Examining ‘Restore our schools’ – Lindsay Paterson
The Scottish Conservatives’ recent policy paper on education, Restore our Schools, is welcome as a sign that any political party is taking education seriously by concentrating on the details while also thinking about the general direction. Much debate about education in Scotland consists of vague aspirations combined with sound-bite responses to the latest crisis.
Some aspects of the paper can be unequivocally welcomed, such as its recognition of the need for better statistical data on Scottish education and the commitment to rejoin all the major international surveys of pupil attainment. On that, it is true, there has to be thinking on how to deal with the entrenched resistance to objective evidence in the Scottish educational establishment, and what can, sadly, only be described as the innumeracy of far too many senior officials in Scottish government at all levels. But we can only hope that any Conservative influence on government will come with some political determination to insist that elected politicians matter more than bureaucrats.
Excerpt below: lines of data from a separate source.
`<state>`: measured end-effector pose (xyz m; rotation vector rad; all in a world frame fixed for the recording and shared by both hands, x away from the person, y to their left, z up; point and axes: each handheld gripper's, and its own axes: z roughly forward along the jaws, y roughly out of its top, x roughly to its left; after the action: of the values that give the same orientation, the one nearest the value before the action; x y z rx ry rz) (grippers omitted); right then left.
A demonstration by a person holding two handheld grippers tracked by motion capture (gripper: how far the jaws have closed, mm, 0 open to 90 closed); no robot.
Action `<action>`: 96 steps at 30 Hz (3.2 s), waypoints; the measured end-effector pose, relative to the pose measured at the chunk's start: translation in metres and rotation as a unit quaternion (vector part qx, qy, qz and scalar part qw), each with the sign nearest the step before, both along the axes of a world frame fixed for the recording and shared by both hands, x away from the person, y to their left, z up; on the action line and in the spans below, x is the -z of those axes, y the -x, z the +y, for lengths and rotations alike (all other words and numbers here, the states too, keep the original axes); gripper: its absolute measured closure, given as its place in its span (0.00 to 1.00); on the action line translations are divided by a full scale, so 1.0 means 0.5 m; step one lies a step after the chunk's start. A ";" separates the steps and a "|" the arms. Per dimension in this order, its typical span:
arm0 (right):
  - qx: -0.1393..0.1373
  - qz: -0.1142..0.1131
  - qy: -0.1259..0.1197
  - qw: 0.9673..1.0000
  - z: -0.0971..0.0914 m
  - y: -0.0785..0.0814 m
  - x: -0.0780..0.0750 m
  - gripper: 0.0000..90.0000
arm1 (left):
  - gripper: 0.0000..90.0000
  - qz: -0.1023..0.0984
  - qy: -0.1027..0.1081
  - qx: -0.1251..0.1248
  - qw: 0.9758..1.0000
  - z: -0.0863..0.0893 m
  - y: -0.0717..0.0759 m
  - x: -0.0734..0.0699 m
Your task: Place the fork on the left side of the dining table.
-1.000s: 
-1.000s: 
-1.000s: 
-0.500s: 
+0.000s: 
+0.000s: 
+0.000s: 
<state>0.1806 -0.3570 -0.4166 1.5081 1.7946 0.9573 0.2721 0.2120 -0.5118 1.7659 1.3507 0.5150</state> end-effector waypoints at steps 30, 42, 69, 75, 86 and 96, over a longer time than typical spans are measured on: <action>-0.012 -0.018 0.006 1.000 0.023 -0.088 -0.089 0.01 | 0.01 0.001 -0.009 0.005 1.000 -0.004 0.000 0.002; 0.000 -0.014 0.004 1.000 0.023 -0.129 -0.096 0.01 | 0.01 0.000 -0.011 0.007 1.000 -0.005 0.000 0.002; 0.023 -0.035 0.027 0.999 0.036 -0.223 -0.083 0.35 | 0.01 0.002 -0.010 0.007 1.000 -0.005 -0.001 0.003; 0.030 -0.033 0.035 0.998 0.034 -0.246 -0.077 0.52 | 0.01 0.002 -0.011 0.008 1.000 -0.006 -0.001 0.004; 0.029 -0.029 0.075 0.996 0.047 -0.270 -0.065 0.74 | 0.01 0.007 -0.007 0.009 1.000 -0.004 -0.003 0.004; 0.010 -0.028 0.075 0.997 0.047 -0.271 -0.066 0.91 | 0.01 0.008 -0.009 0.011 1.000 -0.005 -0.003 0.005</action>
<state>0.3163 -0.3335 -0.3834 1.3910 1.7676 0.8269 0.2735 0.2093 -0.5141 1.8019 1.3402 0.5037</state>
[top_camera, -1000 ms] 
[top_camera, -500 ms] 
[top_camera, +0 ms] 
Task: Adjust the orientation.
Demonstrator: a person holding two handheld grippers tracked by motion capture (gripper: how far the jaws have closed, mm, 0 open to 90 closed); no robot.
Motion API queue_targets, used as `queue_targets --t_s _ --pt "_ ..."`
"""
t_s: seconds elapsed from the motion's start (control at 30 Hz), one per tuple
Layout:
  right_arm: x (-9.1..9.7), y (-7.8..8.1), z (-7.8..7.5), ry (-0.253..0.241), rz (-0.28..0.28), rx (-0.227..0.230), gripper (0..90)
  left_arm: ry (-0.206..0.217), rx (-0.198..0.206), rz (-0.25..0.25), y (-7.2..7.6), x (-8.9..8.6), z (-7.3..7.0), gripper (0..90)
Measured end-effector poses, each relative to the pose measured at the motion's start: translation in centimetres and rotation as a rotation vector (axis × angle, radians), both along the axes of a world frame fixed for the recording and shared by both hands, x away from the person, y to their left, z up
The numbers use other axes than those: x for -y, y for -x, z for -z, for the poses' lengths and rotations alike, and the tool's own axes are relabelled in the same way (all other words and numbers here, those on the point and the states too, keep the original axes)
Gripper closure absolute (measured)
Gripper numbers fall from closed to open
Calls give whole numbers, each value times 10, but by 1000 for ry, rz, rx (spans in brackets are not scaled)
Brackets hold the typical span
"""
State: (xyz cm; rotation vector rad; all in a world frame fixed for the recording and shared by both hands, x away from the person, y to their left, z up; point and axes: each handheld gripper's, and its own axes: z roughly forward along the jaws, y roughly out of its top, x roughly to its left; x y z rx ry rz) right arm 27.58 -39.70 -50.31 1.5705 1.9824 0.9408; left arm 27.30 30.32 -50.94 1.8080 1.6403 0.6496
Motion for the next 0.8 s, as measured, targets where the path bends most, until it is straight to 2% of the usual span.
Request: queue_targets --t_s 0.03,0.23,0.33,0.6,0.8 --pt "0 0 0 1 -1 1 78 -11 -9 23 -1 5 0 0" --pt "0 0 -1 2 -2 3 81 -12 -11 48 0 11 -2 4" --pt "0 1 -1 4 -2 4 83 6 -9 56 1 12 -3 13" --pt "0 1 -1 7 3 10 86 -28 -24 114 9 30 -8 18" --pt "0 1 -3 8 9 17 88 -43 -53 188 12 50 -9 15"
Nevertheless, the Conservatives’ thinking will need to become rather more rigorous if it is to form the basis of practicable policy. Five topics in the paper can illustrate this, along with a sixth that ought to be there but isn’t.
The paper proposes 3,000 extra teachers, on the grounds that there are about that many fewer teachers now than in 2007 – just over 52k now compared to around 55k then. But this needs to be analysed more carefully. In fact, the number of primary teachers now (25k) is more than a thousand greater than in 2007, while the secondary-school number has fallen from 26.5k to 23.5k. (There’s also been a fall in the number of pre-school teachers.) The number of teachers is largely driven by forecasts of the number of pupils, which are generally accurate and timely. Since 2007, pupil numbers have risen at primary and fallen at secondary. So the average pupil-teacher ratio has remained quite stable – at primary, 15.8 in 2007 and 15.9 now; at secondary, 11.6 and 12.4.
There’s nothing wrong with making a case for more teachers – quite the opposite. But the basis needs to be relevant calculations. When the Conservative’s paper says that having fewer teachers ‘means larger class sizes and individual pupils not being given the attention that they deserve’, they are ignoring the changes in pupil numbers.
Science in primary schools
The paper proposed a specialist ‘STEM teacher’ in each primary school. This is laudable so far as it goes, although there is no published information on how many such teachers there currently are. (For example, the topic is not mentioned in the annual governmental reports of STEM Strategy for Education and Training in Scotland.) The problem is the undifferentiated concept of ‘Science, technology, engineering and mathematics’. The most recent information we have on primary teachers’ knowledge of these topics is more than a decade old, but is probably still relevant because at least about two thirds of current teachers will have been in post then. Teachers were more comfortable with mathematics than with natural science, and more comfortable with biology than with chemistry or physics. So the question has to be asked, but the Conservatives don’t ask it: what kind of science do we want in primary? Curriculum for Excellence’s scientific strands for primary are not really a proper basis for science at all, being at best merely encouraging children to ask the questions that are precursors to scientific knowledge. There is hardly any point in placing a science teacher in every school if all they end up doing is organising nature walks. There has to be a proper scientific curriculum, which has to start with scientific knowledge. We come back to this point about knowledge below.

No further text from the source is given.